Herbert Asbury, in recounting the fame of the dive known as the Black and Tan (Chapter IX, Section 2), made the same mistake he had made with George H. “Snatchem” Leese: he overlooked the dynamics between the criminals, the local politicians, and the sporting society of lower New York. The proprietor of the Black and Tan was a man named Francis A. “Frank” Stevenson (1847-1906), whom Asbury (mimicking his sources) incorrectly spelled as “Frank Stephenson.” Copying his sources, Asbury portrayed Stevenson as physically akin to a vampire:

…a tall slim man with a curiously bloodless face. Contemporary writers marked his resemblance to a corpse; his face was almost as white as snow and his cheeks were sunken, while his eyebrows and hair were black as ink. His eyes were deep set. and very keen and piercing. It was his custom to sit bolt upright in a high chair in the center of his resort, and remain there for hours without displaying any other sign of life than the baleful glitter of his eyes.

Frank Stevenson was a boxing referee, prize money backer, and fight manager in the 1880s and 1890s, just the sport transitioned from open-ended bare-knuckle bloodfests to gloved, limited-round fights. He was in the ring with legendary fighters during their greatest bouts, including John L. Sullivan, Jim Corbett, Jake Kilrain, Bob Fitzsimmons, and Jack Dempsey. Stevenson also backed black fighters, even though it was an era in which John L. Sullivan prevented any black fighters from challenging his heavyweight title.

Though well-known and respected as a honest man within the sporting community, Stevenson was demonized by the press, moral authorities, and (some) police officers, due to his several dives and dance halls, the most notorious of which was the Black and Tan located at 153 Bleecker Street. The enmity toward Stevenson was not just due to the fact that his dives catered to sins and vice (licentious dancing, prostitution, drinking) — what seemed to draw especial outrage toward Stevenson was that his establishments allowed a free mix of races: black, whites, and shades in between.

Stevenson’s critics paraded their racism. George Walling, the NYPD Superintendent prior to the heydey of Stevenson and his dives, wrote:

It is the resort of black men as well as white, but the girls are all white! This mixture of races is all the more revolting ; and the scenes which go on here in this underground dive are as bad as imagination can picture them. The main room is only about thirty feet square and is low-ceiled. There are tables around the sides of the room, and the space in the centre is reserved for dancing. At one end is the bar, kept by four bar-tenders, behind each of whom hangs a murderous-looking club to which the patrons of the dive are not strangers. One will see fifteen or twenty women in the room, and as many burly, brutal negroes. There are only traces of beauty in the women’s faces. Whatever sign of woman-hood that might have been there once is gone now.

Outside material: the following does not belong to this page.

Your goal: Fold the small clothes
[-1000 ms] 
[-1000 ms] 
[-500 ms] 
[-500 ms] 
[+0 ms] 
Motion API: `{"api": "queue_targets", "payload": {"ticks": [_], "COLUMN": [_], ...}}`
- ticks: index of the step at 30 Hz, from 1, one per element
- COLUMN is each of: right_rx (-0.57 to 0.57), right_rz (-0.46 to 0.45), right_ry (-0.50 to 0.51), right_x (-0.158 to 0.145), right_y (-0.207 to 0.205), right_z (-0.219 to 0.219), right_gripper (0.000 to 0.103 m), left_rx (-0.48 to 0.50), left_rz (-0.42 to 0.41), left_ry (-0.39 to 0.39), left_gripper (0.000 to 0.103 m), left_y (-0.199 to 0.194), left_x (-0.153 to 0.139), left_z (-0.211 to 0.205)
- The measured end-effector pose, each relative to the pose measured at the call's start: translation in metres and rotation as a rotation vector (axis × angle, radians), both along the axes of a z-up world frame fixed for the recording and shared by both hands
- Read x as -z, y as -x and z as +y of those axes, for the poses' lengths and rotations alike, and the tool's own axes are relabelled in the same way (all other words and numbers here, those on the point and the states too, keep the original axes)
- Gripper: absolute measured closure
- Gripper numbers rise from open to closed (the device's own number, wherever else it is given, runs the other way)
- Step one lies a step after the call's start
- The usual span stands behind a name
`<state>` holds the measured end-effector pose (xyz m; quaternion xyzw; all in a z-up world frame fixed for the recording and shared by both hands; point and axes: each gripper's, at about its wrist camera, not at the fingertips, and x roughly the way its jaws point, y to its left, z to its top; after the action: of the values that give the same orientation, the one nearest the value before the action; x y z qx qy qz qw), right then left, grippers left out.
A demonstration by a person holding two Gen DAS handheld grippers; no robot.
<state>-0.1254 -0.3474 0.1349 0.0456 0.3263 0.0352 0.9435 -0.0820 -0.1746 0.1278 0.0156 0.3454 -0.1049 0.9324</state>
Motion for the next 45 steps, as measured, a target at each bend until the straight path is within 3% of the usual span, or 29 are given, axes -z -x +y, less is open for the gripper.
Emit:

The Black and Tan appears to have originated as a “policy shop,” i.e. an illegal lottery operation that catered to the African-Americans, who were starting to return to New York City in numbers after draft riots of the 1860s had driven many out. The area around Bleecker Street was called by some (not approvingly) “Little Africa.” Around 1881, Stevenson quietly added the basement dance hall, and his dive quickly earned a reputation as a lively resort. The Black and Tan flourished about six years, and endured at least one police raid. By the late 1880s, Stevenson had opened a different establishment, The Slide, a few doors down Bleecker Street. He later arranged for it to be run by his brother, Tom Stevenson.

The Slide gained renown as one of the few establishments where homosexuals could meet without harassment.

A police crackdown in 1892 spelled the end for many Bleecker Street dives, including those of the Stevenson brothers. Tom was sent to prison for a year for running a disorderly house, but Frank’s involvement was carefully arranged through middlemen, so he escaped punishment. He later opened another resort a few blocks distant, but it never eclipsed the notoriety of the Black and Tan. Meanwhile, Stevenson made a great deal of money from his sports gambling.

He died in 1906 at the age of 59 from complications of an automobile accident, leaving a wife and four adult children. Interestingly, his short obituary in the New York Times did not mention his dives, nor did it allude to his large role in the sporting world. Instead, it mentioned that he was a member of Tammany Hall and a friend of Richard Croker. This nugget of information explains a great deal–“Boss Croker” was the head of the political machine that had huge influence in New York City during the late 1880s and early 1890s. It was with Croker’s blessing that the vice dens of lower Manhattan thrived.